Crime Library: Criminal Minds and Methods

Danny Rolling, the Gainesville Ripper

The Killer Confesses

Throughout the time prior to his trial Rolling had trouble keeping his mouth shut and many inmates made contact with the investigating team to relate stories of Rolling's "confessions," which fluctuated between penitent admissions of sin to bragging, depending on his mood.   He formed a friendship with inmate Bobby Lewis, known as the only man to have escaped from Florida's death row.  Rolling knew that escape was the only way he would ever get out of prison. Even if he wasn't convicted for the Gainesville murders, Rolling knew that Lewis could prove a helpful friend.  In time Rolling told Lewis all about the murders in explicit detail.  He admitted that he had decided to kill while he was in prison during the eighties, long before he came to Gainesville.  He acknowledged that he had a bad side, which he couldn't always control but blamed his father's abuse and neglect, sexual abuse he experienced in prison and his ex-wife for this.  Together Rolling and Lewis planned for Rolling to fake suicide in order to stay in the same ward, and then later escape.

His escape never took place and on January 31, 1993, Rolling informed the Gainesville investigators that he wished to confess, through Bobby Lewis.  During the three-hour confession, Rolling did not answer any of the investigators questions directly but confirmed the answers given by Lewis on his behalf.  Through Lewis, Rolling effectively confessed to planning and committing the five murders in Gainesville.  He also told them that he had originally planned to kill eight people while in prison and that he would "...clear up the Shreveport homicides... after the Gainesville murders [trial]..." Rolling also shifted all responsibility for the murders onto an evil side of his personality that he called "Gemini."

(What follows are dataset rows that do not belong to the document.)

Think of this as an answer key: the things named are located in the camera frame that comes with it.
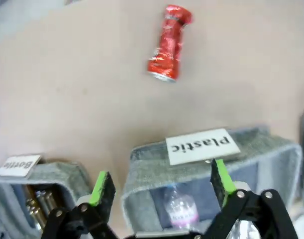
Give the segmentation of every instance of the screw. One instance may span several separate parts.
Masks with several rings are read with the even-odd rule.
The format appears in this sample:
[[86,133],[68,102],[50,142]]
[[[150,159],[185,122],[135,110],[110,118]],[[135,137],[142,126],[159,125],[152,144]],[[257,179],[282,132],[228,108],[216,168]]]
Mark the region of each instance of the screw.
[[245,193],[242,192],[242,191],[239,191],[239,192],[237,192],[237,196],[238,196],[239,198],[243,198],[243,197],[245,196]]
[[266,192],[265,193],[266,198],[272,198],[272,193],[271,192]]
[[88,209],[87,205],[82,205],[81,206],[81,212],[85,212]]
[[60,217],[61,215],[62,215],[62,211],[60,211],[60,210],[57,211],[56,216],[57,216],[57,217]]

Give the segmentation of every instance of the plastic bottle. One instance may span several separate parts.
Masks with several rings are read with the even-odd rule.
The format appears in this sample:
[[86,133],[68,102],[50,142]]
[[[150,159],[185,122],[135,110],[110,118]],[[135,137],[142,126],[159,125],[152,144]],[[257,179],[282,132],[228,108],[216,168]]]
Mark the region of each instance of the plastic bottle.
[[199,221],[192,196],[184,193],[183,185],[171,185],[165,190],[164,205],[175,228],[191,229]]

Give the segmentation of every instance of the can bottom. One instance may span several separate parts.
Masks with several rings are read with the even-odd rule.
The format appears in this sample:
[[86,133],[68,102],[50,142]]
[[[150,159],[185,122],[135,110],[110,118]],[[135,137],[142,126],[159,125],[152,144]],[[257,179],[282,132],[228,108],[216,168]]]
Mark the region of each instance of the can bottom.
[[168,76],[165,76],[165,75],[162,75],[160,73],[156,73],[156,72],[152,72],[152,71],[149,71],[150,74],[152,74],[155,78],[161,80],[161,81],[165,81],[165,82],[168,82],[168,83],[175,83],[175,79],[173,78],[170,78]]

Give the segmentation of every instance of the green tape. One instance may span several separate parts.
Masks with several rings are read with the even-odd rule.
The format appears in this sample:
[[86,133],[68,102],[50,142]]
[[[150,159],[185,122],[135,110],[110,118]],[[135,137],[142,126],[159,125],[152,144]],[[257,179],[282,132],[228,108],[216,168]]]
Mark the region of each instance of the green tape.
[[94,189],[92,191],[91,198],[89,200],[89,204],[91,206],[95,207],[100,203],[106,177],[107,177],[107,172],[105,171],[100,172],[96,185],[94,186]]
[[232,194],[233,192],[235,192],[237,190],[237,188],[236,188],[235,184],[233,183],[233,181],[227,171],[226,165],[223,163],[223,160],[222,159],[216,160],[216,164],[217,164],[218,173],[219,173],[219,176],[221,179],[221,183],[222,183],[223,189],[225,191],[225,197],[224,197],[223,204],[222,204],[223,206],[225,206],[227,203],[228,196],[230,194]]

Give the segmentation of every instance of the crushed red can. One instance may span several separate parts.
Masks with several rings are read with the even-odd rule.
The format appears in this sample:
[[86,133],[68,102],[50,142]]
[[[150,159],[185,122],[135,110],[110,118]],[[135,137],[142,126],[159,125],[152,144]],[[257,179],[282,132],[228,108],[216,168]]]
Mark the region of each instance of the crushed red can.
[[176,82],[184,26],[192,22],[192,13],[177,5],[168,5],[164,13],[162,34],[154,56],[148,61],[147,71],[157,79]]

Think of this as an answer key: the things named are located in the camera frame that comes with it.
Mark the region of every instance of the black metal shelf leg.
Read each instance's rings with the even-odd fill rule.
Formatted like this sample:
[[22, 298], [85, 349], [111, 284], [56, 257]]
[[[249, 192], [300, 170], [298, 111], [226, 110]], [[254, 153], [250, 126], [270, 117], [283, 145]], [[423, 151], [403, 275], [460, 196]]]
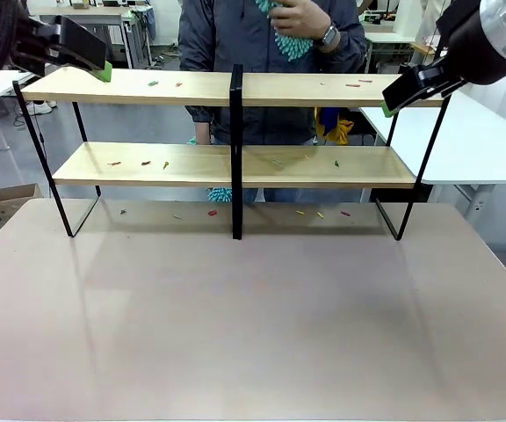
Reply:
[[[433, 147], [435, 146], [435, 141], [437, 140], [438, 131], [440, 130], [440, 127], [443, 123], [443, 119], [445, 118], [446, 109], [448, 108], [448, 105], [450, 104], [450, 97], [445, 98], [443, 101], [443, 104], [440, 107], [440, 113], [437, 117], [437, 123], [435, 123], [435, 128], [432, 131], [432, 135], [430, 136], [429, 145], [427, 146], [427, 149], [425, 150], [425, 155], [423, 157], [423, 161], [421, 162], [421, 168], [419, 169], [419, 172], [417, 173], [417, 178], [415, 181], [415, 184], [413, 185], [413, 189], [410, 194], [409, 203], [405, 210], [405, 215], [403, 216], [403, 220], [401, 221], [400, 230], [397, 231], [390, 220], [389, 216], [387, 215], [386, 210], [380, 203], [380, 200], [378, 198], [374, 198], [374, 202], [376, 203], [379, 212], [382, 214], [382, 217], [384, 217], [384, 221], [386, 222], [388, 228], [392, 232], [392, 235], [394, 236], [395, 240], [400, 241], [403, 239], [403, 234], [405, 233], [405, 228], [408, 225], [409, 216], [411, 215], [411, 211], [413, 210], [413, 206], [415, 205], [417, 196], [421, 190], [421, 183], [423, 181], [423, 175], [425, 173], [425, 170], [427, 168], [427, 163], [429, 162], [430, 154], [432, 152]], [[390, 141], [391, 138], [394, 137], [394, 131], [390, 131]]]
[[[71, 103], [74, 107], [74, 113], [76, 114], [77, 126], [79, 126], [79, 132], [81, 133], [81, 139], [83, 142], [87, 142], [87, 134], [85, 133], [85, 126], [83, 125], [83, 119], [81, 118], [81, 112], [79, 111], [79, 105], [76, 101]], [[97, 196], [101, 196], [101, 186], [95, 185], [95, 191]]]
[[243, 66], [235, 64], [229, 87], [230, 157], [232, 168], [232, 231], [236, 240], [242, 239], [243, 230]]
[[28, 132], [31, 135], [31, 139], [33, 140], [34, 148], [36, 149], [36, 154], [39, 157], [40, 164], [42, 165], [42, 170], [44, 171], [44, 175], [46, 176], [47, 182], [50, 186], [50, 191], [54, 196], [54, 201], [56, 206], [58, 207], [58, 212], [60, 213], [61, 222], [66, 230], [66, 233], [69, 237], [75, 237], [79, 229], [83, 226], [85, 220], [89, 216], [91, 210], [95, 207], [95, 204], [98, 201], [98, 197], [91, 202], [87, 211], [83, 214], [81, 221], [74, 227], [72, 230], [69, 225], [68, 216], [66, 215], [66, 211], [61, 203], [60, 194], [58, 193], [58, 188], [56, 187], [56, 183], [54, 182], [54, 178], [52, 177], [52, 172], [50, 171], [50, 167], [48, 166], [48, 161], [44, 155], [44, 150], [40, 144], [39, 137], [36, 135], [36, 130], [34, 129], [33, 120], [31, 119], [28, 110], [26, 109], [25, 97], [23, 97], [23, 92], [21, 92], [20, 86], [17, 81], [13, 82], [13, 89], [15, 94], [17, 95], [18, 105], [21, 109], [21, 113], [23, 114], [23, 119], [25, 119], [26, 127], [28, 128]]

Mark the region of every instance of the white shoe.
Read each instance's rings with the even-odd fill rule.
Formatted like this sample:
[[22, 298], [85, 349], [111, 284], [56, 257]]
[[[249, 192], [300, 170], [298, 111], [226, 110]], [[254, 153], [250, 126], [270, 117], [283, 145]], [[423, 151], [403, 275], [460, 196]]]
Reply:
[[52, 107], [46, 103], [42, 104], [34, 104], [34, 102], [30, 102], [26, 105], [26, 110], [28, 110], [29, 116], [38, 116], [40, 114], [48, 114], [51, 113]]

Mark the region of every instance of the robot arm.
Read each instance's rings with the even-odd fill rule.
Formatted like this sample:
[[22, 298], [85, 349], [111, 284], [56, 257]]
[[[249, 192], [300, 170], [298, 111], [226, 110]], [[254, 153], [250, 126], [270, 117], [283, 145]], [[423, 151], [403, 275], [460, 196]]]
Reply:
[[51, 25], [27, 16], [19, 0], [0, 0], [0, 70], [7, 62], [44, 76], [47, 62], [88, 71], [104, 70], [106, 45], [72, 20]]
[[454, 0], [437, 26], [438, 51], [448, 47], [446, 56], [415, 66], [384, 90], [391, 112], [450, 95], [467, 83], [487, 85], [506, 76], [506, 0]]

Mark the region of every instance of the jeans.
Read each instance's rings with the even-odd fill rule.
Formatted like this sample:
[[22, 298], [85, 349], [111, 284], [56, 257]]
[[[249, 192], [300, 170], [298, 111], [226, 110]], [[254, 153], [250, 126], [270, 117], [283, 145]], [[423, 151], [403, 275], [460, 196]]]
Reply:
[[[313, 145], [314, 140], [303, 143], [303, 145]], [[213, 138], [212, 145], [227, 145], [220, 140]], [[257, 198], [258, 188], [243, 189], [243, 202], [252, 203]], [[300, 198], [300, 189], [286, 189], [286, 188], [263, 188], [263, 196], [265, 202], [297, 202]]]

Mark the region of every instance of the gray floor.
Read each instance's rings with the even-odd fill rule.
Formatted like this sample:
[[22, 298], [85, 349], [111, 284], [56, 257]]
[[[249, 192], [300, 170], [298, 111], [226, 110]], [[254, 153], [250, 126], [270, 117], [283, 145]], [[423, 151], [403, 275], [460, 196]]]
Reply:
[[[177, 69], [178, 62], [170, 62], [165, 68]], [[0, 151], [0, 188], [38, 183], [48, 196], [48, 184], [28, 131], [13, 126], [17, 102], [14, 98], [4, 98], [3, 102], [11, 113], [0, 117], [0, 125], [11, 150]], [[193, 137], [191, 118], [182, 106], [80, 104], [80, 108], [91, 141], [186, 143]], [[60, 103], [52, 113], [38, 116], [37, 120], [46, 141], [50, 168], [56, 171], [82, 141], [73, 108], [69, 103]], [[372, 140], [367, 136], [365, 141]], [[351, 137], [351, 144], [360, 143], [360, 137]], [[89, 187], [60, 186], [59, 190], [64, 198], [94, 195]], [[207, 200], [207, 191], [197, 188], [106, 187], [103, 195], [117, 199]], [[360, 191], [306, 189], [302, 190], [300, 201], [351, 202], [359, 198]]]

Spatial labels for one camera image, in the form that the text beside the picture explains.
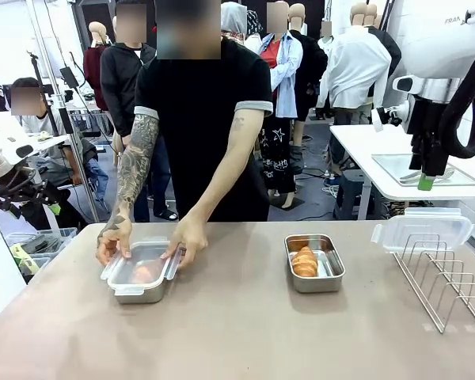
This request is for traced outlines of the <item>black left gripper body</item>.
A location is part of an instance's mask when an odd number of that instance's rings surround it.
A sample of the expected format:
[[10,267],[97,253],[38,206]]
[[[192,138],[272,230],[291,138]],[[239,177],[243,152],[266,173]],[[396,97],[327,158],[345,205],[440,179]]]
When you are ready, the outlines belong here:
[[47,182],[41,181],[33,183],[32,181],[22,181],[8,184],[6,193],[6,206],[9,207],[13,203],[38,203],[50,204],[49,192],[47,190]]

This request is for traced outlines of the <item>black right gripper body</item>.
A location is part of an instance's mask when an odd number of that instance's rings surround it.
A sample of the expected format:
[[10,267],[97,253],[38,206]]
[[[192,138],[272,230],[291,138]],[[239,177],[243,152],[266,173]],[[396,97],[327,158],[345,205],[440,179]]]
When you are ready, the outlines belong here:
[[437,136],[431,132],[414,135],[411,141],[412,158],[409,168],[420,170],[428,177],[442,176],[445,173],[448,154],[442,148]]

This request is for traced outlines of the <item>person's right hand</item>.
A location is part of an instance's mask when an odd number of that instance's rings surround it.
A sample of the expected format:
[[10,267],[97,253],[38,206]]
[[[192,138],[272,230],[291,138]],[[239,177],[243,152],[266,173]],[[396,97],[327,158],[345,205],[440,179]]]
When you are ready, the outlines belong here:
[[131,221],[120,216],[104,226],[97,237],[96,252],[96,258],[102,265],[107,265],[116,253],[126,259],[131,258],[131,230]]

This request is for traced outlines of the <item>person's left hand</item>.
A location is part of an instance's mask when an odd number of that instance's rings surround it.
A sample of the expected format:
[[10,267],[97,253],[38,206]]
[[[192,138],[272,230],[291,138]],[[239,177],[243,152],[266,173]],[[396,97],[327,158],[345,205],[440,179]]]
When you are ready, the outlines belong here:
[[162,259],[172,257],[180,248],[184,249],[183,258],[180,260],[179,269],[190,265],[196,254],[207,247],[206,222],[197,215],[185,215],[173,232],[167,250],[161,255]]

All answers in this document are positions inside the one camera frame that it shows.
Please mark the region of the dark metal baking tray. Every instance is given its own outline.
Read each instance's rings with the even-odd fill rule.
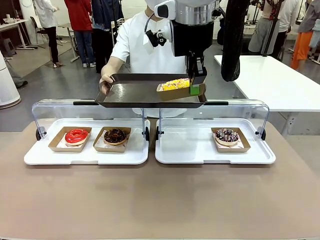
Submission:
[[[159,84],[187,78],[186,74],[116,73],[107,94],[99,93],[95,101],[106,108],[185,108],[196,109],[207,102],[203,95],[162,101],[156,92]]]

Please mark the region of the white cylinder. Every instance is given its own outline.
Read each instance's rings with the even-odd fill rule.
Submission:
[[[32,0],[19,0],[19,2],[20,2],[23,19],[29,20],[29,21],[26,21],[24,24],[26,26],[26,30],[28,32],[30,42],[32,45],[36,45],[37,44],[36,31],[35,31],[34,24],[30,18],[30,17],[36,18],[34,3]]]
[[[0,109],[20,102],[20,95],[0,52]]]

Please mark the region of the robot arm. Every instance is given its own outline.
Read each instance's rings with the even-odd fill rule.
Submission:
[[[172,44],[174,56],[187,56],[187,71],[193,86],[202,84],[207,76],[204,51],[213,43],[214,20],[221,15],[220,0],[146,0],[159,18],[170,23],[146,35],[153,47]],[[226,82],[240,73],[239,57],[249,0],[229,0],[227,5],[225,45],[221,74]]]

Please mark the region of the display case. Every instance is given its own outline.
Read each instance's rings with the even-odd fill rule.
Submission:
[[[269,108],[261,101],[208,101],[176,117],[167,117],[164,110],[159,110],[155,148],[155,157],[163,164],[272,164],[276,160],[264,141]],[[216,140],[220,129],[238,133],[239,149]]]
[[[142,164],[148,158],[150,122],[145,119],[143,109],[140,113],[134,113],[132,108],[105,108],[94,100],[39,101],[32,107],[38,141],[25,155],[24,162],[28,165]],[[50,147],[54,139],[63,135],[63,129],[70,128],[89,129],[81,152],[54,151]],[[103,128],[129,129],[124,152],[98,151],[94,147]]]

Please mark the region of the orange pants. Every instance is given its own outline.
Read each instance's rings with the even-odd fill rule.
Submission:
[[[306,60],[308,58],[308,52],[310,50],[309,44],[312,38],[312,34],[312,31],[300,32],[298,34],[291,63],[291,68],[293,68],[294,70],[298,69],[299,60]]]

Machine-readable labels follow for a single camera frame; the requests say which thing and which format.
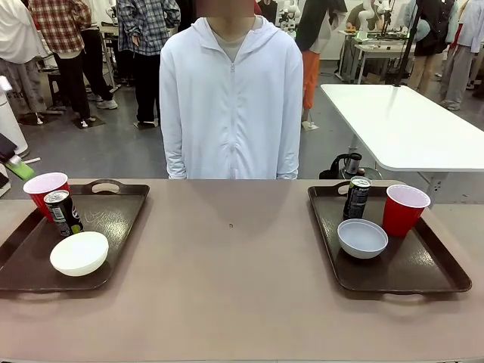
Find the neck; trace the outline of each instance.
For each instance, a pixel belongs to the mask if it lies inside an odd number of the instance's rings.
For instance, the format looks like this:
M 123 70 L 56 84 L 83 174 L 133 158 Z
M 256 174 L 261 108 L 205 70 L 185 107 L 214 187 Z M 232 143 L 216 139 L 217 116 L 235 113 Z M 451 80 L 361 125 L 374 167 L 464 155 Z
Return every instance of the neck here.
M 254 26 L 255 17 L 208 17 L 206 19 L 217 35 L 230 42 L 245 36 Z

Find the cup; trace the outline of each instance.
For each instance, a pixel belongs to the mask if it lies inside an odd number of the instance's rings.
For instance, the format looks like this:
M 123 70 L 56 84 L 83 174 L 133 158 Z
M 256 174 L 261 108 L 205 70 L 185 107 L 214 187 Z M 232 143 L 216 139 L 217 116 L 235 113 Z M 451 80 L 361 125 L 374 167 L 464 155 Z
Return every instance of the cup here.
M 62 172 L 50 172 L 36 176 L 23 185 L 23 191 L 30 195 L 42 214 L 51 222 L 54 220 L 45 205 L 44 197 L 51 191 L 59 190 L 70 191 L 67 175 Z
M 383 229 L 389 235 L 404 237 L 430 205 L 430 198 L 408 185 L 392 185 L 386 189 L 386 195 Z

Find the gray floor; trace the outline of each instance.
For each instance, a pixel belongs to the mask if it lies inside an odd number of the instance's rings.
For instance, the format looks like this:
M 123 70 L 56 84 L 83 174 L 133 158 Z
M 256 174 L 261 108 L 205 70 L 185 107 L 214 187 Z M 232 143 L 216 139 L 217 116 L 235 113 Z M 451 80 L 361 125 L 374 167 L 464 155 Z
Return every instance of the gray floor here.
M 332 76 L 333 68 L 321 69 L 320 83 L 339 82 Z M 438 82 L 432 84 L 430 97 L 436 98 Z M 33 164 L 38 173 L 62 171 L 71 178 L 166 178 L 166 162 L 160 128 L 139 131 L 133 126 L 136 101 L 133 88 L 121 88 L 115 94 L 118 110 L 96 110 L 93 113 L 106 125 L 78 130 L 69 121 L 70 114 L 45 126 L 22 126 L 31 154 L 41 157 Z M 469 123 L 484 129 L 484 102 L 472 99 L 470 93 L 457 113 Z M 299 177 L 317 178 L 329 169 L 337 154 L 344 153 L 352 134 L 320 89 L 316 91 L 311 118 L 320 129 L 303 132 L 300 147 Z M 373 166 L 367 150 L 360 149 L 363 166 Z M 384 178 L 396 179 L 423 190 L 427 183 L 414 172 L 387 172 Z M 12 180 L 12 190 L 4 198 L 25 198 L 23 183 Z M 452 173 L 437 203 L 484 203 L 484 174 Z

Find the can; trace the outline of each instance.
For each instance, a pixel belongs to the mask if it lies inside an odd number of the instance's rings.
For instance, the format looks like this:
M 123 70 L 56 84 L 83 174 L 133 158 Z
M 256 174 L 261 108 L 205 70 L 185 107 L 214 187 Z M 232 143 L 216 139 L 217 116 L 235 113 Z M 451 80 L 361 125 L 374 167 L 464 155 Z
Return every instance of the can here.
M 61 236 L 69 237 L 82 232 L 84 226 L 69 191 L 52 191 L 44 197 L 44 202 Z
M 345 219 L 362 218 L 366 201 L 370 194 L 371 180 L 364 176 L 354 176 L 349 183 L 343 217 Z

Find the brown serving tray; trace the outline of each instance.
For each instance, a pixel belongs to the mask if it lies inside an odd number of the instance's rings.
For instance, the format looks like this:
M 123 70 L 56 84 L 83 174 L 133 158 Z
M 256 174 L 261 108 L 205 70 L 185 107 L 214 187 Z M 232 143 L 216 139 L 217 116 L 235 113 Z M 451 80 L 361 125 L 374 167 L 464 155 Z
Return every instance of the brown serving tray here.
M 310 187 L 309 199 L 338 283 L 347 290 L 431 294 L 468 291 L 472 281 L 423 219 L 405 238 L 389 236 L 388 247 L 373 259 L 356 259 L 340 247 L 337 228 L 343 221 L 342 186 Z M 364 219 L 381 225 L 386 187 L 371 187 Z
M 96 193 L 93 187 L 99 184 L 116 185 L 119 190 Z M 50 255 L 64 238 L 55 224 L 48 222 L 36 209 L 0 246 L 0 291 L 93 290 L 109 280 L 150 187 L 100 179 L 87 185 L 71 185 L 70 190 L 84 230 L 97 231 L 107 237 L 106 262 L 98 270 L 78 278 L 56 271 L 50 263 Z

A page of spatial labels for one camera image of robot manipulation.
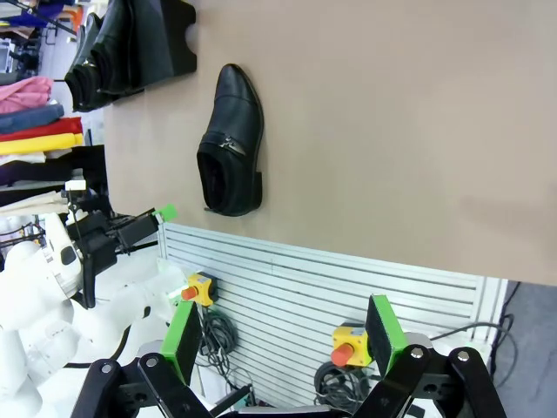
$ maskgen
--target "white slatted panel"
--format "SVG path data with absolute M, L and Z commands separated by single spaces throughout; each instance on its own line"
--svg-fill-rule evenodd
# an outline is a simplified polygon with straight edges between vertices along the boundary
M 386 294 L 405 331 L 429 336 L 499 317 L 505 280 L 327 253 L 165 224 L 161 256 L 219 278 L 217 308 L 238 329 L 231 363 L 240 383 L 275 406 L 313 403 L 313 375 L 332 331 L 365 321 L 369 296 Z M 489 330 L 468 334 L 488 344 Z

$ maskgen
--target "pink cloth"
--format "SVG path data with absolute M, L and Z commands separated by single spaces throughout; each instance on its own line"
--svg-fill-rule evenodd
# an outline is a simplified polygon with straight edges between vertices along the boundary
M 0 86 L 0 113 L 45 106 L 50 98 L 52 80 L 31 77 L 10 85 Z

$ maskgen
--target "blue cloth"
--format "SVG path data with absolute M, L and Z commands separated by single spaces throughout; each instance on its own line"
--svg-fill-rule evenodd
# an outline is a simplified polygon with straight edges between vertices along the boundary
M 62 3 L 54 3 L 54 4 L 44 4 L 39 5 L 37 9 L 37 13 L 41 16 L 48 17 L 49 19 L 56 19 L 56 17 L 62 12 L 64 5 Z M 5 17 L 5 22 L 8 22 L 10 26 L 25 26 L 30 28 L 46 28 L 47 22 L 43 19 L 39 19 L 27 13 L 25 10 L 22 10 L 21 15 L 19 16 L 12 16 L 12 17 Z
M 61 104 L 0 114 L 0 134 L 45 126 L 59 120 L 63 115 L 64 107 Z

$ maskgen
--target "pair of black shoes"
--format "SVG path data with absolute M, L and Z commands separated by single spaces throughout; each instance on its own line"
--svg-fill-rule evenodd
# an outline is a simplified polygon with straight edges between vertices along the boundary
M 263 129 L 263 109 L 250 79 L 239 66 L 225 65 L 197 155 L 205 203 L 212 212 L 241 216 L 261 205 L 257 161 Z
M 64 78 L 74 111 L 92 111 L 131 94 L 137 85 L 130 0 L 111 0 L 104 18 L 91 13 L 77 34 L 77 54 Z

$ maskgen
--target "gray floor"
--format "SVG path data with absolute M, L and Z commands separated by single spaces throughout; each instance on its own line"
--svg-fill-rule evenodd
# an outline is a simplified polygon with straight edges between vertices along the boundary
M 507 295 L 514 286 L 509 283 Z M 507 313 L 515 316 L 512 334 L 520 350 L 513 375 L 498 389 L 507 416 L 557 416 L 557 287 L 522 284 Z M 506 340 L 498 352 L 495 382 L 505 376 L 512 358 Z

While happy with Rolling's confession, the investigators didn't buy the "evil Gemini" aspect of his story, as they knew from their investigations that Rolling had watched the movie Exorcist Part III during the week of the Gainesville murders.  The killer in this movie, known as Gemini, had decapitated and disemboweled a female victim.  An attempt to recover the murder weapon in the location that Rolling had described, through Lewis, during his confession was unsuccessful.

Soon after the confession Lewis was moved from the ward, causing Rolling to feel betrayed by Lewis.  In Rusty Binstead, Rolling found a new confidante but this time instead of only telling Binstead the details he wrote them down in a letter.  He gave the original to Binstead with instructions to take a copy and then return it to him.  Instead, when Binstead returned to his cell he told the man in the next cell to wait five minutes then call out "Shakedown."  When he did, Binstead flushed his toilet to make Rolling believe that he had flushed the letter down the toilet.

Three weeks before the trial was scheduled to begin, Rolling asked for a meeting with his attorney, Public Defender C. Richard Parker.  During this meeting Rolling expressed his desire to plead guilty.  Parker attempted to convince his client that although there was a great deal of primary evidence against him and his videotaped confession had damaged his case, there was still a strong case for mitigating factors against a death sentence.  If Rolling would maintain his not-guilty plea Parker would attempt to use Rolling's life story of abuse and the many psychiatric evaluations which established Rolling's mental illness.  By pleading guilty, Parker warned, the likelihood of receiving a death sentence was much stronger, and it would leave no opportunity to have a conviction overturned in an appeal.  He would only be able to appeal the sentence.  Despite the warnings, Rolling was determined to go ahead with the change, admitting that much of the reason was that he didn't want the crime scene photographs to be shown.  Parker asked Rolling to take the three weeks before the trial date to think about it.

The week before the trial, Rolling signed a three-page plea-form at the Florida State Prison, which effectively made his new guilty plea official.  Just in case, Parker met with Judge Stanley R. Morris to inform him of his client's plea and request that it not be announced until February 15th when jury selection began.  The only person to be informed of Rolling's decision was prosecutor Rod Smith.